La 15e édition du concours Tchaïkovski marque une nouvelle victoire de l'école de piano russe.

Moscou. Après Daniil Trifonov en 2011, c’est le pianiste russe de 27 ans Dmitry Masleev qui remporte le 1er prix du concours Tchaïkovski, au terme d’une finale sous haute tension. " Tous les finalistes seront bientôt sur les plus grandes scènes internationales ", anticipe Denis Matsuev, membre du jury de cette quinzième édition, placée sous le haut patronage du chef d’orchestre Valery Gergiev. Les pianistes Michel Béroff, Boris Berezovsky ou encore Vladimir Feltsman font également partie du jury.
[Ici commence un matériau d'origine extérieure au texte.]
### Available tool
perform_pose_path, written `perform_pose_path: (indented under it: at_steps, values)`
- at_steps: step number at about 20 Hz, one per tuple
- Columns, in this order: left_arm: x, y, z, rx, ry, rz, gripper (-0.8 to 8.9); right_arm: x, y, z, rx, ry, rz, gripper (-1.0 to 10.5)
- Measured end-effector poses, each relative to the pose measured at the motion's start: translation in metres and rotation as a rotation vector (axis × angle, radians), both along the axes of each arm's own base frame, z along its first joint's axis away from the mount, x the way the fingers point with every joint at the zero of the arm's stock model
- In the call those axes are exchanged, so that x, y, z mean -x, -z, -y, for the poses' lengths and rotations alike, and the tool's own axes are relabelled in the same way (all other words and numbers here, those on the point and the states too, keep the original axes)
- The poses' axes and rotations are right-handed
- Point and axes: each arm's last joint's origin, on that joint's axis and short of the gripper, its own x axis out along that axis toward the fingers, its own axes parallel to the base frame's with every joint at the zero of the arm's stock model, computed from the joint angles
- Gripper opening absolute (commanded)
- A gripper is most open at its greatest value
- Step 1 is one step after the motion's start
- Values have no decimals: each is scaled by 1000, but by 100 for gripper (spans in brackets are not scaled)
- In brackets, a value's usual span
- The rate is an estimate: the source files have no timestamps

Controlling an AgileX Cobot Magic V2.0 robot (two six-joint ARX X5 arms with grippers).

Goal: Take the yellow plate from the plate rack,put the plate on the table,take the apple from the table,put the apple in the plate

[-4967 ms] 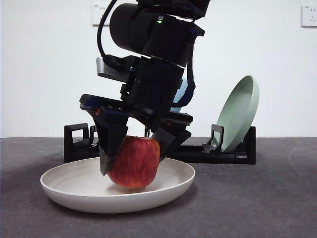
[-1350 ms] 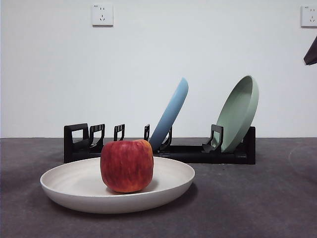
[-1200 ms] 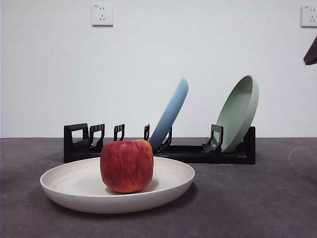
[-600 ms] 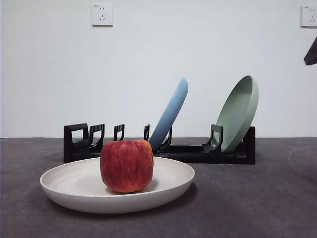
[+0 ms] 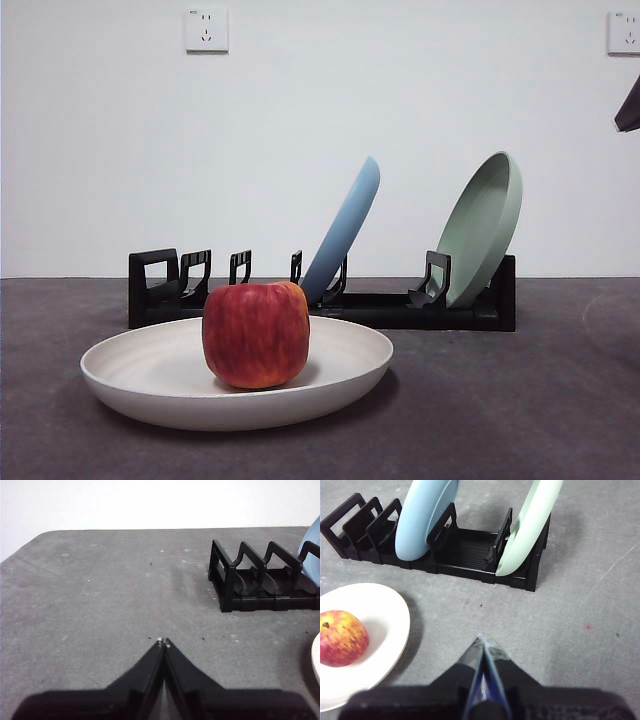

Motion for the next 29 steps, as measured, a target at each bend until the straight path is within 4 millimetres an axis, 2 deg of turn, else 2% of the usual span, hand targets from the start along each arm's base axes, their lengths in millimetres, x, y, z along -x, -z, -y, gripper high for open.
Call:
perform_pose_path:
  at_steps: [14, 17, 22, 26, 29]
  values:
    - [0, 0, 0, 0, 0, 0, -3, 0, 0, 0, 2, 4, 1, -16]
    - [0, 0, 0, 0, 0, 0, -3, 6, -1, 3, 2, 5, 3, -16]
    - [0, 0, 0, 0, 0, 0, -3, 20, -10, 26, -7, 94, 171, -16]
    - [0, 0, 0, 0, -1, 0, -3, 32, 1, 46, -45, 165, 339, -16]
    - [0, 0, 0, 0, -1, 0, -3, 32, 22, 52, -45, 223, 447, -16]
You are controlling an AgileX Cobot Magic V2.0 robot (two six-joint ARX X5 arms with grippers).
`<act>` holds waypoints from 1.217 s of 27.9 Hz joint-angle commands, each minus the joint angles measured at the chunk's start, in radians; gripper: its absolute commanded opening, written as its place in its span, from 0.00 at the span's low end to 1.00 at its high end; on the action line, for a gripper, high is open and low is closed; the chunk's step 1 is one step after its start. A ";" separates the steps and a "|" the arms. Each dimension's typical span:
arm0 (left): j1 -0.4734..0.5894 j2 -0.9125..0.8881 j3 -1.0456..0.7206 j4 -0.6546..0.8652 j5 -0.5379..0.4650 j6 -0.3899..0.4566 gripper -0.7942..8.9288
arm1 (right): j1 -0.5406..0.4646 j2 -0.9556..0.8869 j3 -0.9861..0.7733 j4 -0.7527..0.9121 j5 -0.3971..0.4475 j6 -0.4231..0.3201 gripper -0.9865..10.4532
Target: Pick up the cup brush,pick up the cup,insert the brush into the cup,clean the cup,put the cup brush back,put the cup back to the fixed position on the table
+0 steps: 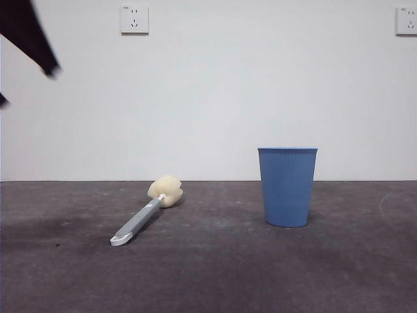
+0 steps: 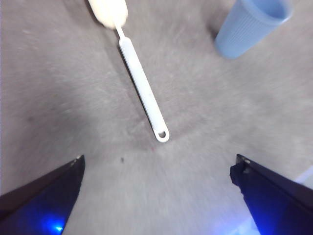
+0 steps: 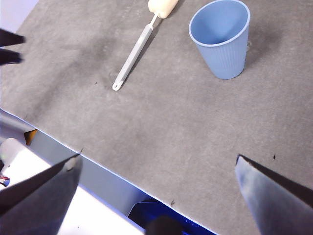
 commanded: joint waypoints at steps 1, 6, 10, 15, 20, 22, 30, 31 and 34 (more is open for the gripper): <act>-0.101 0.110 0.000 0.106 -0.102 -0.077 0.60 | 0.002 0.003 0.003 0.004 0.000 0.006 0.66; -0.204 0.299 0.024 0.235 -0.244 -0.129 0.60 | 0.002 0.008 0.003 0.003 0.000 0.006 0.66; -0.246 0.454 0.086 0.263 -0.298 -0.134 0.60 | 0.002 0.010 0.003 0.004 0.000 0.007 0.66; -0.255 0.608 0.171 0.266 -0.328 -0.156 0.60 | 0.002 0.010 0.003 0.004 0.000 0.007 0.66; -0.259 0.715 0.211 0.298 -0.346 -0.183 0.60 | 0.002 0.010 0.003 0.003 0.000 0.007 0.66; -0.260 0.748 0.211 0.320 -0.372 -0.195 0.59 | 0.002 0.010 0.003 0.004 0.000 0.007 0.66; -0.261 0.801 0.211 0.344 -0.426 -0.238 0.59 | 0.002 0.009 0.003 0.004 -0.001 0.007 0.66; -0.261 0.809 0.211 0.338 -0.425 -0.247 0.59 | 0.002 0.009 0.003 0.004 -0.001 0.007 0.66; -0.266 0.822 0.211 0.325 -0.422 -0.271 0.59 | 0.002 0.009 0.003 0.004 -0.001 0.007 0.66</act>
Jusqu’à la proclamation des résultats, le suspense est total, même si le nom de Masleev circule depuis le début de la finale. Le pianiste Nikolaï Lugansky, que l’on aperçoit à plusieurs reprises dans les rangées du Conservatoire Tchaïkovski en est d’ailleurs l’un des fidèles supporters.
Un jeu tenu
Pour l’ultime épreuve de la compétition, Masleev interprète le Concerto n° 1 de Tchaïkovski. Il ne se laisse pas aller à des débordements romantiques ­ dangereuse tentation dans ces pages. Son jeu assez raffiné est plus cérébral que charnel. Mais il manque de mordant dans le Concerto n° 3 de Prokofiev. Ce natif d’Oulan-Oude ­ une ville située aux portes de l’Asie ­ emporte l’adhésion du public. S’il manque de charisme, la délicatesse de son toucher séduit. Les spectateurs ne sont pas non plus insensibles à son histoire : le décès de sa mère à l’aube du concours a provoqué des élans d’affection vis-à-vis du pianiste.
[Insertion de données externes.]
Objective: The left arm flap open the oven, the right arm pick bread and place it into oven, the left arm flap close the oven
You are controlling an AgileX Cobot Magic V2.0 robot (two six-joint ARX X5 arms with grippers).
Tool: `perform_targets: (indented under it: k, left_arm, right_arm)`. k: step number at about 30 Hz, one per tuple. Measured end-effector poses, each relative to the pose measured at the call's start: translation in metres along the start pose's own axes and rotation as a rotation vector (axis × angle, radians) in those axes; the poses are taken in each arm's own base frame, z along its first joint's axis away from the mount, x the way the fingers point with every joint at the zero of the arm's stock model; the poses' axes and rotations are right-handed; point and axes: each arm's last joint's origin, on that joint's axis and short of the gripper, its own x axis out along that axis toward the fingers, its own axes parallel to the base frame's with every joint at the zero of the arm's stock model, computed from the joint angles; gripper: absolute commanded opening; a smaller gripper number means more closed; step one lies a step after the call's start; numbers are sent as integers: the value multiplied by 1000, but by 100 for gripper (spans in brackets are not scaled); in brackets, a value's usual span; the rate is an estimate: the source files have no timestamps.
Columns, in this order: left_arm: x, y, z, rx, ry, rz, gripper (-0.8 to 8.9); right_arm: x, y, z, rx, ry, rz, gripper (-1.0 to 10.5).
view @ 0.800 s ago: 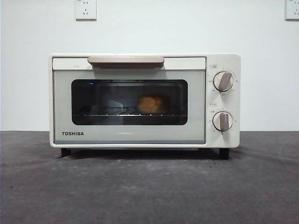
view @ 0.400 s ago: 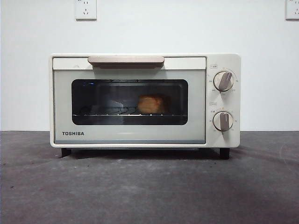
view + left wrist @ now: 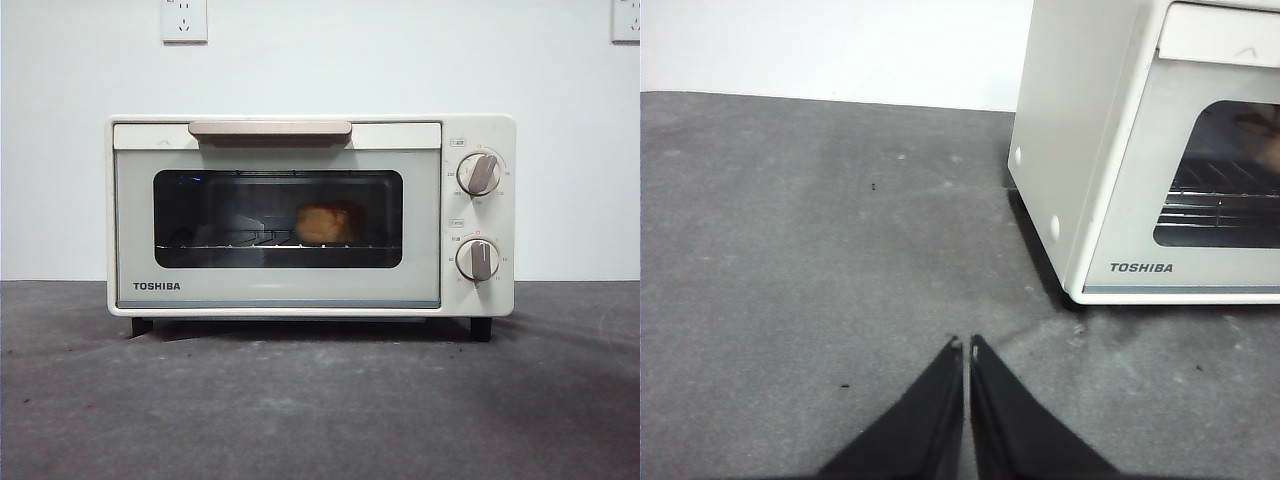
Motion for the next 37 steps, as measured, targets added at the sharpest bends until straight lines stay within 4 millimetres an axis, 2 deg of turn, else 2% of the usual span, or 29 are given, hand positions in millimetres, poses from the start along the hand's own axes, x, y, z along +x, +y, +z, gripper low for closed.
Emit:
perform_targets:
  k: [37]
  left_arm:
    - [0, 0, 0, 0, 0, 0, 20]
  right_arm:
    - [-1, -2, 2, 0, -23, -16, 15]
En deuxième position figure le pianiste russe Lukas Geniusas. Un interprète que l’on connaît en France pour l’avoir entendu plusieurs fois au festival de La Roque d’Anthéron. À Moscou, il s’impose brillamment dans le Concerto n° 2 de Tchaïkovski. Le pianiste américain George Li obtient le 2e prix ex aequo. Tempérament passionné, sonorité généreuse… on lui pardonne ses exagérations stylistiques et son lyrisme débridé. Les deux pianistes russes Daniel Kharitonov et Sergei Redkin obtiennent le 3e prix ex aequo.
Quatrième place
Le Français Lucas Debargue arrive en 4e place. Son cas se révèle clivant au sein du jury. Le débat porte sur sa technique insuffisante, son manque de professionnalisme et ses partis pris d’interprétations peu orthodoxes.
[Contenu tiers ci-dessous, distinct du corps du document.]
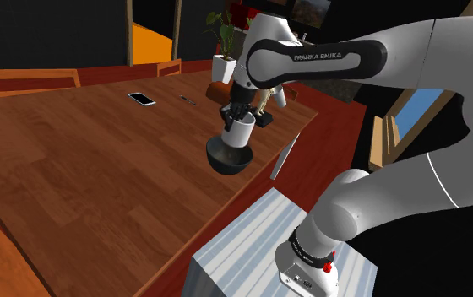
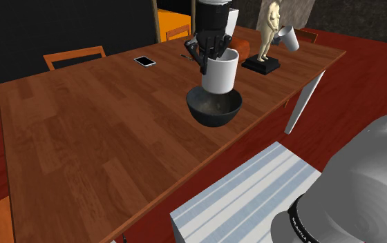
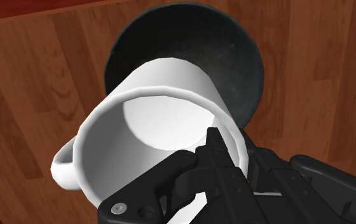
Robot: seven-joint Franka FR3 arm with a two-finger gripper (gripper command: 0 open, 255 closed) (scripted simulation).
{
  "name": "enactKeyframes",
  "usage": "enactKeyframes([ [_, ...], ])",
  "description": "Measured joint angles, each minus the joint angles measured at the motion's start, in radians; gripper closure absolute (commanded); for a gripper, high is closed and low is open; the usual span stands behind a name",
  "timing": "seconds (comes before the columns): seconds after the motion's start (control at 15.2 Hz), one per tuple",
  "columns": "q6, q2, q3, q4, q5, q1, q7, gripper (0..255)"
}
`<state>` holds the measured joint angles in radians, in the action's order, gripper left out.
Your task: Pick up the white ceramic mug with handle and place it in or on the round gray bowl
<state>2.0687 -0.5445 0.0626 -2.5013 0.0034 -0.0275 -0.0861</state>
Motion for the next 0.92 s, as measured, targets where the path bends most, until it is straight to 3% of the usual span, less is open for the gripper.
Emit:
enactKeyframes([
  [0.4,0.084,0.021,0.003,-0.063,0.0,0.0,-0.003,255],
  [0.79,0.094,0.024,0.003,-0.069,0.0,0.0,-0.004,255],
  [0.86,0.094,0.024,0.003,-0.069,0.0,0.0,-0.004,0],
  [0.92,0.094,0.024,0.003,-0.069,0.0,0.0,-0.004,0],
])
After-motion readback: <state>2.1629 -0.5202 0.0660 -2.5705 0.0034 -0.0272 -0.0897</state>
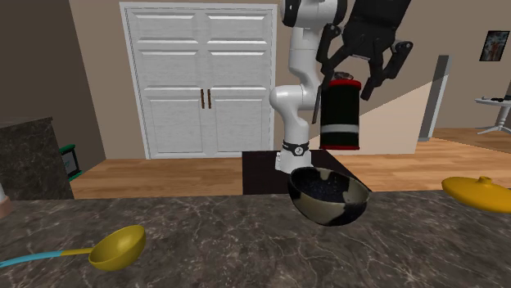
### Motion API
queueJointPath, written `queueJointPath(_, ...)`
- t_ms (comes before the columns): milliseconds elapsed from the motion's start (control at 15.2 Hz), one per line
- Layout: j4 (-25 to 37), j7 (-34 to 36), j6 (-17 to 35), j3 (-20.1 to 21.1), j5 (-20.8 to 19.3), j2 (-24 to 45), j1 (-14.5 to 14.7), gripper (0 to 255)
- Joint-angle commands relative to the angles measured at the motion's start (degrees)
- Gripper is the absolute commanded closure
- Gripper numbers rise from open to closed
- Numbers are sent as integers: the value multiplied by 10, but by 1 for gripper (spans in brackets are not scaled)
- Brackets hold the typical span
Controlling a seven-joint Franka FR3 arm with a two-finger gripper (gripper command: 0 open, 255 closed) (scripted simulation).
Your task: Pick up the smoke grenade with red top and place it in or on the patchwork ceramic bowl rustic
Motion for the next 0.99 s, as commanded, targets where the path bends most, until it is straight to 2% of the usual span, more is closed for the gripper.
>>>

Cet élève de Rena Shereshevskaya, dont la personnalité musicale détonne parmi les finalistes, s’est mis sérieusement au piano il y a cinq ans. Malgré ses défaillances pendant la finale (rigidité, manque de projection), pour Boris Berezovsky, il aurait mérité le 2e ou le 3e prix. Ce dernier s’est indigné du résultat, s’étonnant que la majorité des détracteurs du jeune Français soient des membres non russes du jury. Lot de consolation, Valery Gergiev qui " souhaite l’encourager " l’a introduit sur scène lors du concert de gala. Ainsi, il a joué sous le regard attentif de Vladimir Poutine dont la présence nous rappelle la teneur politique de l’événement.